Task details:
Check each line below for "white" and give the count of those that have it, nothing else.

Dataset excerpts:
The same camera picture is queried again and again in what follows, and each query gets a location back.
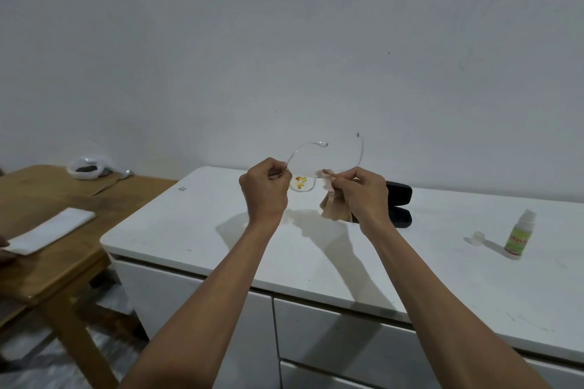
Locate person's right hand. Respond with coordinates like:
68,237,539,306
328,167,391,239

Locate person's left hand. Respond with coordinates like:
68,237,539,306
239,157,293,226

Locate beige cleaning cloth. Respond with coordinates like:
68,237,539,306
317,169,355,223

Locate clear frameless glasses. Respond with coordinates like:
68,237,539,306
273,132,366,194

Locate person's left forearm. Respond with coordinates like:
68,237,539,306
118,215,284,389

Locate person's right forearm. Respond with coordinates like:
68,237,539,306
360,220,554,389

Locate black glasses case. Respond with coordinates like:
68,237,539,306
351,181,413,229

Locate white cabinet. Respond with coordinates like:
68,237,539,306
100,166,584,389

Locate white green-label spray bottle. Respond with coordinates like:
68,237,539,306
504,209,537,261

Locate clear plastic bag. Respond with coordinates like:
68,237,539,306
65,138,113,181

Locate wooden table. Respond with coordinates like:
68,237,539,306
0,164,179,389

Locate white folded cloth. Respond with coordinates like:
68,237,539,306
6,207,98,256

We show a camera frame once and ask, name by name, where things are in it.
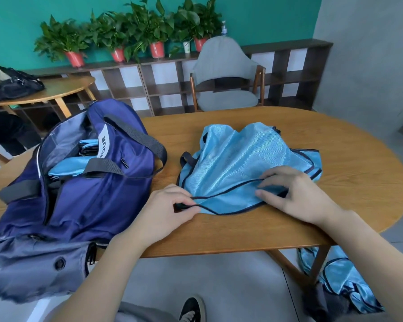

Result:
3